Most often the discussion begins with two simple ideas - how much money the business needs right now to achieve planned growth to the next step, and what percentage of the equity the entrepreneur is willing to "sell" for that cash.
(In general this is not a discussion about technicalities, but this one bears mentioning. The cash goes into the company and the stock "sold" is created by the company for the event. It is not cash that goes to the entrepreneur, of course.)
There are then two sets of discussions here. The entrepreneur is trying to value the current enterprise and the angel is trying to determine if the business can successfully meet his expectation of return.
On the entrepreneur's side, especially if this is a first valuation, there are sometimes issues of the value of the startup cost and the "sweat equity" in the company. If the entrepreneur is proposing $500,000 for 15% of the company, the implication is that the company is worth $3.3MM. How either party really figures out what the value is today is a difficult question.
The more important question is one of total value.
Let me start with a method to "ballpark" the outcome and see where it takes us.
Suppose in the above example that the entrepreneur feels that in three years he will generate EBIT (Earnings before Interest and Tax) of $1MM, and that companies in his industry seem to be selling for 12 times EBIT.
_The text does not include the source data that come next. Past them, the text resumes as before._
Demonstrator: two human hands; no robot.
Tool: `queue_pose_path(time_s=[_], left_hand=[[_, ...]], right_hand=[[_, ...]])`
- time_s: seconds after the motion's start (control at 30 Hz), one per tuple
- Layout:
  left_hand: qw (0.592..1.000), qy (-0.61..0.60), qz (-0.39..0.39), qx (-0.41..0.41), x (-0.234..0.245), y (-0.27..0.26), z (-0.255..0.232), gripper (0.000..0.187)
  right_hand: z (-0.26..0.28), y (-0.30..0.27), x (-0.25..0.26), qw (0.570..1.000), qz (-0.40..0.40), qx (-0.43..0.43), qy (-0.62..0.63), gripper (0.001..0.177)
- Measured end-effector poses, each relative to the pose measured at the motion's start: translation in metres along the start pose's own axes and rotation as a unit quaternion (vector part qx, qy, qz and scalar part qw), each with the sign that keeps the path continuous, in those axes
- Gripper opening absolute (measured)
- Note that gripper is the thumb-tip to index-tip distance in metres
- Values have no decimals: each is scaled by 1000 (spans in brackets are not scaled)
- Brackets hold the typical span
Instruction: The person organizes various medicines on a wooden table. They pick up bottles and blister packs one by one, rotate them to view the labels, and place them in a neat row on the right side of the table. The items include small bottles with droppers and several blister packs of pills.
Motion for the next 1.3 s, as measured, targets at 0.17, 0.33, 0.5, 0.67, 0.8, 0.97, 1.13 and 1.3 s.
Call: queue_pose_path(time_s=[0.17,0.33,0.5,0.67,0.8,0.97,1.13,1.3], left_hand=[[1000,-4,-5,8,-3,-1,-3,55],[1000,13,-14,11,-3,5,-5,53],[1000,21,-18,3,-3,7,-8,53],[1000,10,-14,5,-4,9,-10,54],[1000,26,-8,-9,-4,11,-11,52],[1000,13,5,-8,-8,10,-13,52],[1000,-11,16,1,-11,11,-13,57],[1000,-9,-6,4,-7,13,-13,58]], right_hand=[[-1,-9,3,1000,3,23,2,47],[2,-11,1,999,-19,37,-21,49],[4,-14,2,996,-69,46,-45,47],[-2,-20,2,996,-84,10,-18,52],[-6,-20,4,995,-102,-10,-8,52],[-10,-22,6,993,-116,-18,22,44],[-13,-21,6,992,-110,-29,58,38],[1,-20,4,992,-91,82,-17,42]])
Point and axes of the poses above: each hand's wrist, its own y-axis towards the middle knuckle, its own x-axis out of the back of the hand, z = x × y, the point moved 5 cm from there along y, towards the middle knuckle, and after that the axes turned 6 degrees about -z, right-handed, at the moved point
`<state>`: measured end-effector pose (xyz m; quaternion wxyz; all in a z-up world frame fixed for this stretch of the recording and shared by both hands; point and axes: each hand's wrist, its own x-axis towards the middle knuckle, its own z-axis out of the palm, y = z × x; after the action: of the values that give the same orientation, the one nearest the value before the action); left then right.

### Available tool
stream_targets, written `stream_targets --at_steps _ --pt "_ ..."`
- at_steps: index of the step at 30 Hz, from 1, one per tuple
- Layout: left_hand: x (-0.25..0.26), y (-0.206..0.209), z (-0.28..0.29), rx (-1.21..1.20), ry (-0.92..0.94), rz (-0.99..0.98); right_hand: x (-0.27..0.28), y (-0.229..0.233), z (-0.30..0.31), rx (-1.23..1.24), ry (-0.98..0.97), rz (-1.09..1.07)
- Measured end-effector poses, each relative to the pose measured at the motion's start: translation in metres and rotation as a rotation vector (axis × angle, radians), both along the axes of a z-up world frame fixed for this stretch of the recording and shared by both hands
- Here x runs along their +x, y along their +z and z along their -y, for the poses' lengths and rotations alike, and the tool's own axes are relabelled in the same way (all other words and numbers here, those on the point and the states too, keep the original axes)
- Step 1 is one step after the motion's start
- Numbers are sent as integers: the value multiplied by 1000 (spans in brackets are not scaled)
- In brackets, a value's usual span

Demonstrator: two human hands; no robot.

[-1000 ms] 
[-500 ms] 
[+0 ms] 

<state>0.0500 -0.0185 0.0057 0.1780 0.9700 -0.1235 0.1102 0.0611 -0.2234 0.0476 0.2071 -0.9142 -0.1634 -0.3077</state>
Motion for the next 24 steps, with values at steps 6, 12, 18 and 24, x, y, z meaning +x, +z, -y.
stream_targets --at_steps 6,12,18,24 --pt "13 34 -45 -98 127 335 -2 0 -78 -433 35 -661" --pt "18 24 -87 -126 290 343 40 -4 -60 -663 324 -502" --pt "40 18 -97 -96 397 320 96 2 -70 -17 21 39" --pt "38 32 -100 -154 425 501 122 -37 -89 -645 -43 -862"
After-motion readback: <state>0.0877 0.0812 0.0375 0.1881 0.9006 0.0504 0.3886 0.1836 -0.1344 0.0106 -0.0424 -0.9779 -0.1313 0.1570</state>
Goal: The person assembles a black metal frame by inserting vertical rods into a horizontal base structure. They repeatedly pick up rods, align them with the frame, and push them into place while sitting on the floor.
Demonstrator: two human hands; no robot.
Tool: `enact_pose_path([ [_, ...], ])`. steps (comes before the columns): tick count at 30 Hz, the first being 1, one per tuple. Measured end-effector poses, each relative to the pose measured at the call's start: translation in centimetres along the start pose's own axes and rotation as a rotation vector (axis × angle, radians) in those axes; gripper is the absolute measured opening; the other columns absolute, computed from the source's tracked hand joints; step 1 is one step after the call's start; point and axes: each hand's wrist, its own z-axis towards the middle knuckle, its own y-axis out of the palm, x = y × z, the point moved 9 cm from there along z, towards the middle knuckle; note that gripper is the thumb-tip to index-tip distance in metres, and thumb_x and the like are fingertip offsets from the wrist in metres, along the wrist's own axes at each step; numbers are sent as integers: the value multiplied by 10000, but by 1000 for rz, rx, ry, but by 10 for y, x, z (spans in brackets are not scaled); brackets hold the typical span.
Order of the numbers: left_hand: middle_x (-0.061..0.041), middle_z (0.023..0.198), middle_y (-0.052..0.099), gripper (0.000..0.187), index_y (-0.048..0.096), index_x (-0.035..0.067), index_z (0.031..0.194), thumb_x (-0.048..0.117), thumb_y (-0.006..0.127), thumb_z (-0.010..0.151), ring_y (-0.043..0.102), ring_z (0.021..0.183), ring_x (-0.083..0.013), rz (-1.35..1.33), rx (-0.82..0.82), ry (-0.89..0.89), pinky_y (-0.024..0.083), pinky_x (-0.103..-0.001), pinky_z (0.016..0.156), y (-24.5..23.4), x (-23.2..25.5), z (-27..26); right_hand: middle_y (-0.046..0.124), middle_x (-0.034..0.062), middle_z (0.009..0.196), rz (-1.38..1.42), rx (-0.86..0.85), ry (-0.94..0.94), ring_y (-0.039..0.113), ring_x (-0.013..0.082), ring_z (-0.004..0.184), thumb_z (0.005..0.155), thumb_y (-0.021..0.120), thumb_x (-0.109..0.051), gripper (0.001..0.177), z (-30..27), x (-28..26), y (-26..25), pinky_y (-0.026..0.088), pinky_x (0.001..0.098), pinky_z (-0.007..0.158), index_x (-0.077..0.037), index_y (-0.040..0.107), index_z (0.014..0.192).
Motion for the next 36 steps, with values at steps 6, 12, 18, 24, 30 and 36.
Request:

That would make the company worth $12MM in three years.
Fifteen percent of that is $1.8MM, which, under the investment terms above, would be the investor's share if the company were sold as described.
Now let's consider the investor. She feels that a 50% internal rate of return is a good benchmark. At the end of year one following the investment, that would be 1.5 times her investment; 2.25 times at end of year two, and 3.38 times at end of year three.
So the ballpark return the investor expects is 3.38 x $500,000 or about $1.68MM. If the investor agrees the projections make sense and are achievable (and especially if she can add value and help make them come true,) we have a deal.
Let's also suppose that the entrepreneur invested $200,000 in starting this company in cash, and feels emotionally that the idea and the early execution is worth a lot. He has foregone a job and taken a lower salary, perhaps even guaranteed some debt. How did he do on his $200,000? Well, it returned him a bit better than $10MM on his $200,000. (This assumes when the company is sold there is no debt owed to anyone that would come out of the proceeds.)
That works out to $3MM per year.
Were life only so easy, of course. There's a lot of execution required between here and there and a thousand variables.
Also, in negotiating this agreement, both parties are going to have to talk about the kind of investment instrument to use (common, preferred, debt with warrants) etc.
However, those are probably subjects for another time. Thanks for the question, Mark!